Task description:
Everything in the data below is left aside except the lines from the one containing "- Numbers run" through the one containing "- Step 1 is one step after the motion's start"; repeat those exactly.

Source records:
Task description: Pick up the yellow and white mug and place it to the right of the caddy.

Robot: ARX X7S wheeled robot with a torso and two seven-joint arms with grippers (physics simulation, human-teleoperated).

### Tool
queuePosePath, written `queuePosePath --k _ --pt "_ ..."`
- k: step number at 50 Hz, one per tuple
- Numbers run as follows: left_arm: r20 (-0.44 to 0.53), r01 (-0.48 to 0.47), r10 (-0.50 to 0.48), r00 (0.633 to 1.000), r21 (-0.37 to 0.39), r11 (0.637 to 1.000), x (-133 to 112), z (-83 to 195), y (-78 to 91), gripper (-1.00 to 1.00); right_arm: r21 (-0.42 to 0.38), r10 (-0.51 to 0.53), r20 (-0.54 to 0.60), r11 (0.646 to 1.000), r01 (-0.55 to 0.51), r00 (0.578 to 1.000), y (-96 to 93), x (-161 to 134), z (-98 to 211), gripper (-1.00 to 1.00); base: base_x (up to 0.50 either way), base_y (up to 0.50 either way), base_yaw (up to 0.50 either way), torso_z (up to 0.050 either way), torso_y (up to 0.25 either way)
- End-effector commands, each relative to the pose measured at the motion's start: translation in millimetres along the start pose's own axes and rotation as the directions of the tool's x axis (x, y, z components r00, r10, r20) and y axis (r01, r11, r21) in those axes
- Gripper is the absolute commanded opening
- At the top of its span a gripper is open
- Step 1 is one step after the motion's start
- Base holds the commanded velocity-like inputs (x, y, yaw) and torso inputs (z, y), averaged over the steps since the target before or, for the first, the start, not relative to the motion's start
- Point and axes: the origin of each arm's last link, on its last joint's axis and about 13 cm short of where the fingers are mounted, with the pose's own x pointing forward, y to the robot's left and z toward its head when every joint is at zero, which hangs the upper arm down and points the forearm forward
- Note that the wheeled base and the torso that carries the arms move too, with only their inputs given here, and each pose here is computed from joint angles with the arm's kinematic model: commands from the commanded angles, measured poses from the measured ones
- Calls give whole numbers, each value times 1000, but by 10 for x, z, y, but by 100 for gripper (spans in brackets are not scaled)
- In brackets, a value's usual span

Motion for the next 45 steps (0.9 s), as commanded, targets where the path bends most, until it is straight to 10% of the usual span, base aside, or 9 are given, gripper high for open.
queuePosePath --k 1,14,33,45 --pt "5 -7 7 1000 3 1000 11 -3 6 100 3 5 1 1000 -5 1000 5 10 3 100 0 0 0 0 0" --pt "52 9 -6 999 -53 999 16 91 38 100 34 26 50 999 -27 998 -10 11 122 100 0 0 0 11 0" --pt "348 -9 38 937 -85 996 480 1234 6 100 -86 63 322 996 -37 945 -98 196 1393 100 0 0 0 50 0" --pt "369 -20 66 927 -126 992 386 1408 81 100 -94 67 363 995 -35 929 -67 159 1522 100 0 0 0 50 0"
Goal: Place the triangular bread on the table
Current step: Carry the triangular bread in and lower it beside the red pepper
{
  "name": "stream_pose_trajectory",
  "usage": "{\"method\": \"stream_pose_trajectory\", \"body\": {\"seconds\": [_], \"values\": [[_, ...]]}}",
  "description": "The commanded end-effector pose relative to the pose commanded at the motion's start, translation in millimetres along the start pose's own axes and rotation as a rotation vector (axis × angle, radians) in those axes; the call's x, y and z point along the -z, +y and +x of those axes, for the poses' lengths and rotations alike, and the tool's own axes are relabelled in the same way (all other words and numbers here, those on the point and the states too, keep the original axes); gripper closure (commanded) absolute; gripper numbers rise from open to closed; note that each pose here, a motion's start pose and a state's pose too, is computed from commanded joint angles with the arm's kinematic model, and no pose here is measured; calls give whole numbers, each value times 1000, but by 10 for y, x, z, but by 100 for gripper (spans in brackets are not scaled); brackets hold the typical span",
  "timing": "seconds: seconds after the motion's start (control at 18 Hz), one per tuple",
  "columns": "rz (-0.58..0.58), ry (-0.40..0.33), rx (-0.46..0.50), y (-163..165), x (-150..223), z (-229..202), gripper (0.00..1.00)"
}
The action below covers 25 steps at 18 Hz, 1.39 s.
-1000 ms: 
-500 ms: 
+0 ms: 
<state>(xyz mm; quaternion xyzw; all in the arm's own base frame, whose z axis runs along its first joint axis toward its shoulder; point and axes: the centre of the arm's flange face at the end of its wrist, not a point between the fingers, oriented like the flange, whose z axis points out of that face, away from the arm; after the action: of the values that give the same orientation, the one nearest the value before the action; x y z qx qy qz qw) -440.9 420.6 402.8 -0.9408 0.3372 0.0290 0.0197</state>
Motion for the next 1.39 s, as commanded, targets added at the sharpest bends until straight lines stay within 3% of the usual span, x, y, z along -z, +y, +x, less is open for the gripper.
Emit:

Problem solution:
- Numbers run as follows: left_arm: r20 (-0.44 to 0.53), r01 (-0.48 to 0.47), r10 (-0.50 to 0.48), r00 (0.633 to 1.000), r21 (-0.37 to 0.39), r11 (0.637 to 1.000), x (-133 to 112), z (-83 to 195), y (-78 to 91), gripper (-1.00 to 1.00); right_arm: r21 (-0.42 to 0.38), r10 (-0.51 to 0.53), r20 (-0.54 to 0.60), r11 (0.646 to 1.000), r01 (-0.55 to 0.51), r00 (0.578 to 1.000), y (-96 to 93), x (-161 to 134), z (-98 to 211), gripper (-1.00 to 1.00); base: base_x (up to 0.50 either way), base_y (up to 0.50 either way), base_yaw (up to 0.50 either way), torso_z (up to 0.050 either way), torso_y (up to 0.25 either way)
- End-effector commands, each relative to the pose measured at the motion's start: translation in millimetres along the start pose's own axes and rotation as the directions of the tool's x axis (x, y, z components r00, r10, r20) and y axis (r01, r11, r21) in those axes
- Gripper is the absolute commanded opening
- At the top of its span a gripper is open
- Step 1 is one step after the motion's start

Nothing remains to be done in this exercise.